Nigerian women were sold in Italy to work as sex workers have found new work in a handbag and dressmaking shop that currently got some amazing raw materials: four-thousand meters of remaining fabric from Gucci.
ROME (NEWS AGENCY) – Nigerian women who were sold to Italy to work as sex workers have found work in a handbag and dressmaking shop that currently got some outstanding raw materials: four-thousand meters (four-thousand, three-hundred, and seventy-four yards) of remaining fabric from Gucci.
The initiative was declared on Wednesday in Rome, ended with a fashion show by the Nigerian dressmakers and a group of Italian design students who taught them to sketch and sew the designs, that mix Gucci silks, satins and cotton with bright African prints.
Sister Rita Giaretta, who runs a home for rescued migrants in the southern city of Caserta, said the target of the project was to give the women honorable work so they are not dependant on contributions.
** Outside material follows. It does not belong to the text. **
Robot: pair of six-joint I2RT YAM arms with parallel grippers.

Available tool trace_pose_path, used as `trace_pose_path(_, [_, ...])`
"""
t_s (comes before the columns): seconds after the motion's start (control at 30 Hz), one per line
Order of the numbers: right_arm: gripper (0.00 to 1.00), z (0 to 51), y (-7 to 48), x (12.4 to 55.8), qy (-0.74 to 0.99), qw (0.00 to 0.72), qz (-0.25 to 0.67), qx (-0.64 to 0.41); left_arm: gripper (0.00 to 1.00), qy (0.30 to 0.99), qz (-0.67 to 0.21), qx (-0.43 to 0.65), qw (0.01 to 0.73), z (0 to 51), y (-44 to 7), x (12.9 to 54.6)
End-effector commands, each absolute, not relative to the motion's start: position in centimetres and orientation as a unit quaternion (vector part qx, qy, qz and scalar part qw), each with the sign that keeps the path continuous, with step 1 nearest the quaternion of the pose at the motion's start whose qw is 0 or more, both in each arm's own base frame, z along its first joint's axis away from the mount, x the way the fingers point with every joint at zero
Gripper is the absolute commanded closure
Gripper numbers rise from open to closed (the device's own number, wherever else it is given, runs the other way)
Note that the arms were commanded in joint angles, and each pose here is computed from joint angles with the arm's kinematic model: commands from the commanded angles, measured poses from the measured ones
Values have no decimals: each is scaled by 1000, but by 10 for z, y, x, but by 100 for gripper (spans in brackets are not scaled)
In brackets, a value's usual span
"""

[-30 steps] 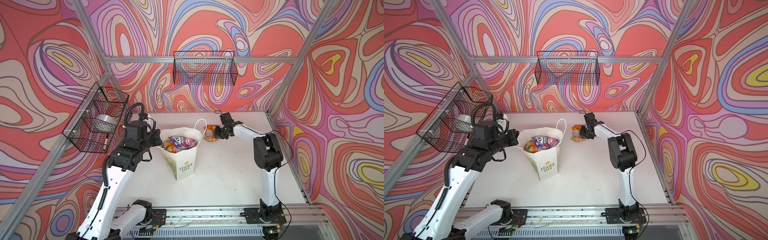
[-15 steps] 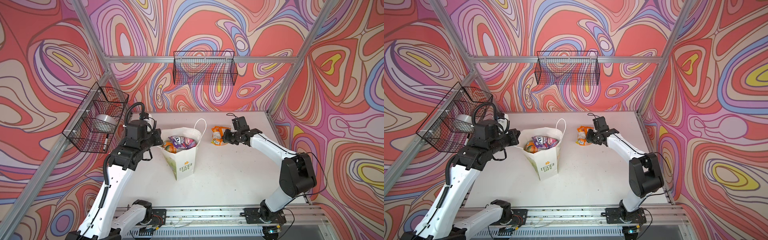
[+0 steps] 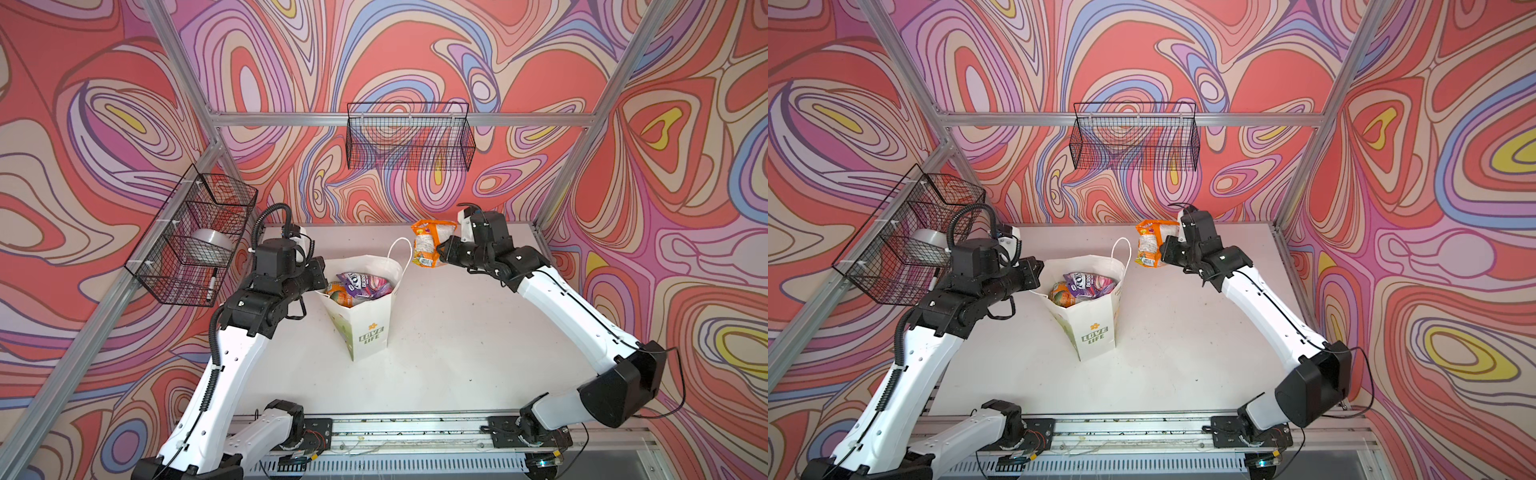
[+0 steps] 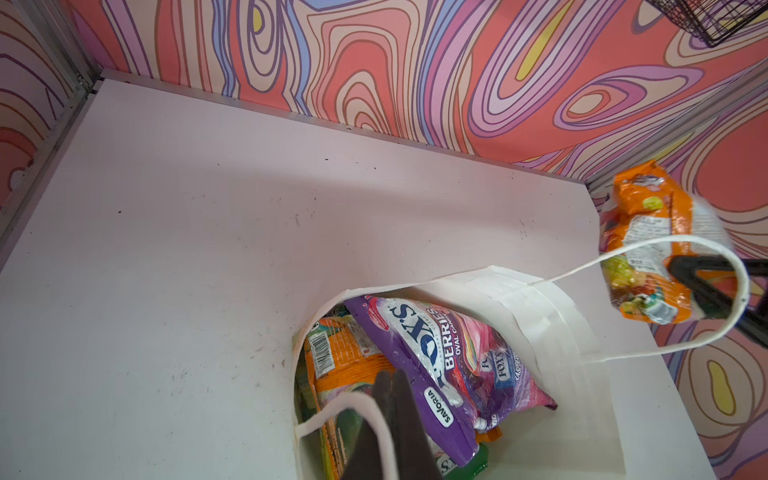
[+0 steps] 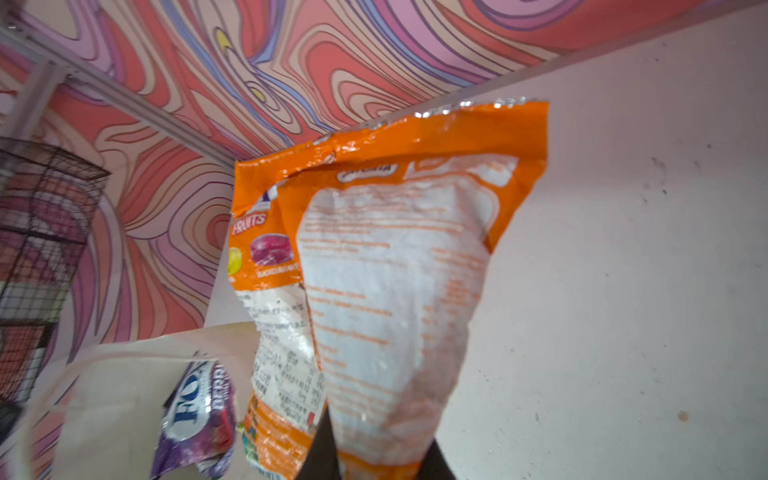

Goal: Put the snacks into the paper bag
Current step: 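Lift the orange packet with the right gripper and carry it over the bag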

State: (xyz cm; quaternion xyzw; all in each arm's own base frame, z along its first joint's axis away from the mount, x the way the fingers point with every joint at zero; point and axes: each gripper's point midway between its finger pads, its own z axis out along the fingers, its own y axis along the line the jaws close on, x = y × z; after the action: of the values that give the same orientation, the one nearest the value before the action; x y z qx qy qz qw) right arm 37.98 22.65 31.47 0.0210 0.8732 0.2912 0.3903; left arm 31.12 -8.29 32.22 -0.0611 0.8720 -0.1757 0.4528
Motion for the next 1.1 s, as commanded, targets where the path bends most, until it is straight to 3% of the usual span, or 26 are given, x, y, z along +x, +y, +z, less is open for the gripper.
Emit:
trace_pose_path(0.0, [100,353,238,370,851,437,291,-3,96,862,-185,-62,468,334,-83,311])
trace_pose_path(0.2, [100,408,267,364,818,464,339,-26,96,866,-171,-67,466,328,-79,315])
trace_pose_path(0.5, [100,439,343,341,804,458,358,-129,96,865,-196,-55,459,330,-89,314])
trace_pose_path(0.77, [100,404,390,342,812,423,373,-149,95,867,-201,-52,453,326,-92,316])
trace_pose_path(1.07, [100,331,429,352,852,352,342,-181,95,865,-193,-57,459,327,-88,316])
“Giving them their dignity means putting them back on their feet and believing in themselves and not seeing themselves only as in a situation of need,” Giaretta said.
“When I saw the fabric I was amazed,” said Josephine Phillips, a thirty-five years-old Nigerian woman who works in the New Hope workshop and designed a headscarf and reversible handbag on Wednesday. “We weren’t expecting such beautiful things — satins, materials I didn’t know.”
Between ten-thousand and thirty-thousand Nigerian women are believed to be presently working as sex workers in Italy, compelled into the sex trade to pay off debts to human smugglers who arranged them to get here.
The Italy government has trebled its funding to help them get off the streets and into safe houses, but advocates say there aren’t enough beds to go around.